Among the lines below, how many have the string "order" in them? Only the number is wanted.

=======

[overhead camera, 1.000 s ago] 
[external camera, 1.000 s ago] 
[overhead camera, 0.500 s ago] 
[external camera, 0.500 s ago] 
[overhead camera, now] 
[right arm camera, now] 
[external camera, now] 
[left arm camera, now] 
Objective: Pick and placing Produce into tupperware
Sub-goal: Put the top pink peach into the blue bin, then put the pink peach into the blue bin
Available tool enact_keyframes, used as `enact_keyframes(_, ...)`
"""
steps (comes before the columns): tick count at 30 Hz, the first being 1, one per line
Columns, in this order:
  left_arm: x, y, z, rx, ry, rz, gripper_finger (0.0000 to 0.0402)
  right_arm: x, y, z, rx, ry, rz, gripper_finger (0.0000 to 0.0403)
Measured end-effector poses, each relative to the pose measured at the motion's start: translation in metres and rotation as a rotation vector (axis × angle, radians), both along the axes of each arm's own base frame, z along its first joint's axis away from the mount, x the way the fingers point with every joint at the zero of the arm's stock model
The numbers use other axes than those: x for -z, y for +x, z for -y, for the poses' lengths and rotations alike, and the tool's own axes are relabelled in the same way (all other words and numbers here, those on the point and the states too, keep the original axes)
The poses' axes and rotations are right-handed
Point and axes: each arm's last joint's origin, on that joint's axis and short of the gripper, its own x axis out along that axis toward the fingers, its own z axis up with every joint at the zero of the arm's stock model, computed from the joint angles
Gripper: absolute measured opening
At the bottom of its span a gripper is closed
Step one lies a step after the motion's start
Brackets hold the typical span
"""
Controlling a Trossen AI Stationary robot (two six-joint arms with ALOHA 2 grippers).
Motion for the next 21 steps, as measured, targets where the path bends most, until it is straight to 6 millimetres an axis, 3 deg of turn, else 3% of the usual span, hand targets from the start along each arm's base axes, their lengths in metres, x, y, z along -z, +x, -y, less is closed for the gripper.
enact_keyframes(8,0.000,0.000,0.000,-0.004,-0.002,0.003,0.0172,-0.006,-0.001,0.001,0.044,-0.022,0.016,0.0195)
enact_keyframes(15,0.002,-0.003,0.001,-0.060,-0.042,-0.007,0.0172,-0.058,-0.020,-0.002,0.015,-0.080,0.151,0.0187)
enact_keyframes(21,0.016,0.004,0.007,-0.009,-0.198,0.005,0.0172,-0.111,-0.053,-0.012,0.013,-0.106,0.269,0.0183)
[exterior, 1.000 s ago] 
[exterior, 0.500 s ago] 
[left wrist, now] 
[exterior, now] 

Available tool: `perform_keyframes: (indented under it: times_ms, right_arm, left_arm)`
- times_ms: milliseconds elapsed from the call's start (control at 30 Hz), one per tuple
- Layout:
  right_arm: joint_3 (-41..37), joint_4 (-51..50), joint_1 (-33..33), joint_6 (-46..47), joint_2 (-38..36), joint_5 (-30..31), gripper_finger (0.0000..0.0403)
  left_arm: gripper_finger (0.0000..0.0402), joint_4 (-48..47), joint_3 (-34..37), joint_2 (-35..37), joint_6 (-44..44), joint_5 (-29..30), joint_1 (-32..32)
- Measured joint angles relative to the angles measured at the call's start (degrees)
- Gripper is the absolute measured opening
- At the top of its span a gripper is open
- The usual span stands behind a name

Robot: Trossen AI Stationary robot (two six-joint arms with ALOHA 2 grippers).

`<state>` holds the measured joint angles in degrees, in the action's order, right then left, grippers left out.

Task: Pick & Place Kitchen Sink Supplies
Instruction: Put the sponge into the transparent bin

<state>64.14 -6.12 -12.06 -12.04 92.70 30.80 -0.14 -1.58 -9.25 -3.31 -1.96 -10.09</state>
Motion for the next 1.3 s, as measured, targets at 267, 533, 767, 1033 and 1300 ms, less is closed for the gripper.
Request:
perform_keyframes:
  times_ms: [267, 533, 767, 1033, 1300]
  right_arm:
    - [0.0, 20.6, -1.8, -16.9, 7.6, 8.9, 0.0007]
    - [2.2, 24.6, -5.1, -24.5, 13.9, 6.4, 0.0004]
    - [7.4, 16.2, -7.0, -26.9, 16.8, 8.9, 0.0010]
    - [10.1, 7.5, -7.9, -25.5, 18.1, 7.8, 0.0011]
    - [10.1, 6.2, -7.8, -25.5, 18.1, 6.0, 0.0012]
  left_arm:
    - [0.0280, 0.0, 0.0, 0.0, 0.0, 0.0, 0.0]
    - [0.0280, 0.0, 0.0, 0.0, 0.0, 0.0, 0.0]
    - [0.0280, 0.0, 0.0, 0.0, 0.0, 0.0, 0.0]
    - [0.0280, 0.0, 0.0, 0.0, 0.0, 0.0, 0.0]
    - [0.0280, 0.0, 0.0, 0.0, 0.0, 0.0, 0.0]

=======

Result for this task
2